YOUR ASSIGNMENT ->
Find the word "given" below. Copy each line that has it.
========
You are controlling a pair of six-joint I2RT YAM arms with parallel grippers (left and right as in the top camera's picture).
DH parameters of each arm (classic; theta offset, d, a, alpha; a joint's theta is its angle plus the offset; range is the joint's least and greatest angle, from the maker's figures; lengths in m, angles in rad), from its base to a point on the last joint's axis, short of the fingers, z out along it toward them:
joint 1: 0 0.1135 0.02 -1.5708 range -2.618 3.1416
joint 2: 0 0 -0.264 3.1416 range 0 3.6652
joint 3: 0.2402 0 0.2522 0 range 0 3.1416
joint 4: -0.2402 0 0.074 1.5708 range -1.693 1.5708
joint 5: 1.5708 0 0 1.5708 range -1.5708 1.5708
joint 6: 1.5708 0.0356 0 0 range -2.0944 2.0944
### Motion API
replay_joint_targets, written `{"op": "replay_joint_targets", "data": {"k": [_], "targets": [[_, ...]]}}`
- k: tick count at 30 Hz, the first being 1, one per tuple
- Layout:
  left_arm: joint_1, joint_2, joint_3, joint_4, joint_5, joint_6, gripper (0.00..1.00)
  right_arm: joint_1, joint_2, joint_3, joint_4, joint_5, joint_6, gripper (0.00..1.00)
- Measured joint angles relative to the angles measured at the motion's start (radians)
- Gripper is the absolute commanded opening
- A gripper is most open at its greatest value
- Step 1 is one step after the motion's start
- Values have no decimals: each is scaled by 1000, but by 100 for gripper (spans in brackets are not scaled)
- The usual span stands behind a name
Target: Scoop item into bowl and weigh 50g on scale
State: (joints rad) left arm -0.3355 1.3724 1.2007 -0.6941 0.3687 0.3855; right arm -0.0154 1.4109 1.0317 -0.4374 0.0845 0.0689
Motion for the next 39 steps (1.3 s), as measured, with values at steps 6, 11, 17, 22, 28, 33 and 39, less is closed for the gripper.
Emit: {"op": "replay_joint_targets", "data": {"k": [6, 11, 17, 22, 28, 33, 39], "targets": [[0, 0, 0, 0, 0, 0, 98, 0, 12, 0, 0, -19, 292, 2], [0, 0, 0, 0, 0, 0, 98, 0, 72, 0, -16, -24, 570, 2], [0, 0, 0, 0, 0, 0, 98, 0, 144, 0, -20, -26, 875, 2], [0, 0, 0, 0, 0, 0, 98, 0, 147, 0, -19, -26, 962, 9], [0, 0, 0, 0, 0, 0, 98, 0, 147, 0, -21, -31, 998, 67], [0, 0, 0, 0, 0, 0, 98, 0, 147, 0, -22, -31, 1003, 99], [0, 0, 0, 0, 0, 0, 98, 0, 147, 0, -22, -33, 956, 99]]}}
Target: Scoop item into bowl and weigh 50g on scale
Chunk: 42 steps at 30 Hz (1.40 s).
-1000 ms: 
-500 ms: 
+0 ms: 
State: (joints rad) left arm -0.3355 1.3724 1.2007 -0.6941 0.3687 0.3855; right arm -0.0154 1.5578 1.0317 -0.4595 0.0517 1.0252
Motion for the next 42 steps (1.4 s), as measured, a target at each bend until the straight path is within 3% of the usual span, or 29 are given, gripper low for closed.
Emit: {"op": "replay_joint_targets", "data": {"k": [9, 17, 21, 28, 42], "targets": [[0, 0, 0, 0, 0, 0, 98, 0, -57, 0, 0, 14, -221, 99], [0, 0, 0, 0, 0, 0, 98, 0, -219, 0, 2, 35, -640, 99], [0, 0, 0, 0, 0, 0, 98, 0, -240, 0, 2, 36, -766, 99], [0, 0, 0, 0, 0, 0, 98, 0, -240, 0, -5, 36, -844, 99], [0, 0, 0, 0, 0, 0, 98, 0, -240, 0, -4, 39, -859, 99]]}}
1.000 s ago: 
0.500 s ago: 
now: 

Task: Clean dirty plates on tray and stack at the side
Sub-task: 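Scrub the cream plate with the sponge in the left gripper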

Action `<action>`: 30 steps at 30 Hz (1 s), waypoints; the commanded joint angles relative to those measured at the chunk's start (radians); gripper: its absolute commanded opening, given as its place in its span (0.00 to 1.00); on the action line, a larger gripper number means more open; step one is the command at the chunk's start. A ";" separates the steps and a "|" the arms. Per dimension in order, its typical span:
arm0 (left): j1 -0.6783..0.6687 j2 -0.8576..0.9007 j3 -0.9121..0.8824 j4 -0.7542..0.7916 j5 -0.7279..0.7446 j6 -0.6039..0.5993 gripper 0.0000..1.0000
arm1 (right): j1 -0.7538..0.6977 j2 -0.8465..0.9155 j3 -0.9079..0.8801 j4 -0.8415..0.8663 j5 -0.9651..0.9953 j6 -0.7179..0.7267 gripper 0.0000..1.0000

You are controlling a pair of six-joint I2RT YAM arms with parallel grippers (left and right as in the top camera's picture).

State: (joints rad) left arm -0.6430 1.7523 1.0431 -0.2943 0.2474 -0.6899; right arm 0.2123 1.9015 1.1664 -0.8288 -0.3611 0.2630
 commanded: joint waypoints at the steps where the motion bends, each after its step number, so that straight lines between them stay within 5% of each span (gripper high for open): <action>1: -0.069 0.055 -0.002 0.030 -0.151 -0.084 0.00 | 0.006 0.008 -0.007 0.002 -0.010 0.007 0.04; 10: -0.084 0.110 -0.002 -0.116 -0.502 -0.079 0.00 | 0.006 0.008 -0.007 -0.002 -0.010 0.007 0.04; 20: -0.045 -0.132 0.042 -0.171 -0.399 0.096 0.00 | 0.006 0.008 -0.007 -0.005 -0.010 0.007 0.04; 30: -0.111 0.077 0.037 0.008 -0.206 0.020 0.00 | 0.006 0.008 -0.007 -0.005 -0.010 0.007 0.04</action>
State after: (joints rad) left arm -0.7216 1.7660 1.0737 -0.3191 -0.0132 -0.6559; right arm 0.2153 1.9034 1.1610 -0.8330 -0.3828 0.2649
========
ANSWER BOX ->
Motion for the next 42 steps (1.4 s), as measured, a target at each bend until the straight path is within 3% of the usual span, or 29 are given, gripper low for closed.
Action `<action>`: 30 steps at 30 Hz (1 s), waypoints; the commanded joint angles relative to those measured at the chunk's start (radians); gripper: its absolute commanded opening, given as its place in its span (0.00 to 1.00); on the action line, a larger gripper number means more open; step one is the command at the chunk's start. A ";" separates the steps and a "|" the arms. Per dimension in order, its typical span:

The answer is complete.